With support from the School of Computing Science at the University of Glasgow, we started our workshop series in 2018. So far, approximately 200 African scientists have benefited from our training.
Our course structure is designed for a two-week long intensive workshop targeted towards participants who are undergraduates, postgraduates or faculty staff, from all areas of STEM. Our aim is to teach Python programming at a beginners and/or advanced level, depending on the participants’ expertise. Our choice of programming language relies heavily on the fact that Python has an easy to understand syntax. Also, it is a high-level language designed with features to facilitate data analysis and visualisation, and for solving complex scientific and numerical problems.
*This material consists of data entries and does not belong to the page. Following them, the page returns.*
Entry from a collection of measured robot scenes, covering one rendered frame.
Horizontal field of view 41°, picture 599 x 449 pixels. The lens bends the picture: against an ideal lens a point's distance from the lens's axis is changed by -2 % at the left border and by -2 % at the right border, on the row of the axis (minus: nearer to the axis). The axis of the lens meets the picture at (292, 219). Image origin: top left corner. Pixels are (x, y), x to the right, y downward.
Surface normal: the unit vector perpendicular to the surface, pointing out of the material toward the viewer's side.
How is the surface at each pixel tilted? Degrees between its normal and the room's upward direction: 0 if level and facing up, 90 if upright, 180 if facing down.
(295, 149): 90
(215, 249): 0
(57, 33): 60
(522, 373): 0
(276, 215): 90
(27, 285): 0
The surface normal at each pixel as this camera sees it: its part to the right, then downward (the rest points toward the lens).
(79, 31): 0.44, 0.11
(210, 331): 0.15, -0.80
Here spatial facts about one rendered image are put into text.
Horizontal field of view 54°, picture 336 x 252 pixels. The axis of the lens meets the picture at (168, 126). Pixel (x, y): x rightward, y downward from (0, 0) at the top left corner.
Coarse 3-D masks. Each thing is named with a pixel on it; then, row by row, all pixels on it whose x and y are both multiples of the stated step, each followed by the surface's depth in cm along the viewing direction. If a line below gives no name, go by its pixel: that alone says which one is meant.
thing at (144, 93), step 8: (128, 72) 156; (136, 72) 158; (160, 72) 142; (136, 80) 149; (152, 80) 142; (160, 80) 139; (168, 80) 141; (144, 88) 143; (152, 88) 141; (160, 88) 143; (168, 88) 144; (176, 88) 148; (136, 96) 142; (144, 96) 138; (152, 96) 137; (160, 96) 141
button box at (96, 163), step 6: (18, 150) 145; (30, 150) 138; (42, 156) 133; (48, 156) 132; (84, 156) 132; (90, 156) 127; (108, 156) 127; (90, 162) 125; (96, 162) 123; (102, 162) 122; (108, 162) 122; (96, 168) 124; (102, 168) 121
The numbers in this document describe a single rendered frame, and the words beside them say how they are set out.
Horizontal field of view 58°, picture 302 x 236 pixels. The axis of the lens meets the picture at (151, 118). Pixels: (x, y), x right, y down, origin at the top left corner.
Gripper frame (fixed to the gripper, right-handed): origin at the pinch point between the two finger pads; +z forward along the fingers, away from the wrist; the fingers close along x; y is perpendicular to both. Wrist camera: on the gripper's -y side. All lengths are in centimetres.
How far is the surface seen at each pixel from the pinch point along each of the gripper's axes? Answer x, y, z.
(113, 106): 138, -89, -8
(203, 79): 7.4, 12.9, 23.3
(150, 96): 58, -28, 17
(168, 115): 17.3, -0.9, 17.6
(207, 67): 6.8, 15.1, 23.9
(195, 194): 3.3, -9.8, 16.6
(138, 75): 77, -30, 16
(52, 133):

Learning outcomes: The first week of our workshop covers all the fundamental constructs of Python, including data types, data structures, loops, decision statements, functions and file I/O. The first half of the second week covers a mix of Python libraries relevant to the participants’ area of interest, and based on request from the host University. For example, past workshops have included Numpy, Pandas and Matplotlib for data science, as well as object-oriented programming for software engineering. The workshop ends with group projects and presentations. Participants are split into teams and they are expected to write codes to solve complex problems.
Our approach: We deliver our course through a hands-on approach focused on problem-solving. Although the materials we design are fundamental to Python, they are equally fundamental to many other programming languages. Thus, after having completed our course, we expect participants to be capable of learning other programming languages on their own. Further, in order for them to become a self-reliant learner, we compile several problems which we use to help them build their programming confidence. In addition, to ease them into the world of programming, we mostly reward them for making mistakes and for asking questions (irrespective of the soundness).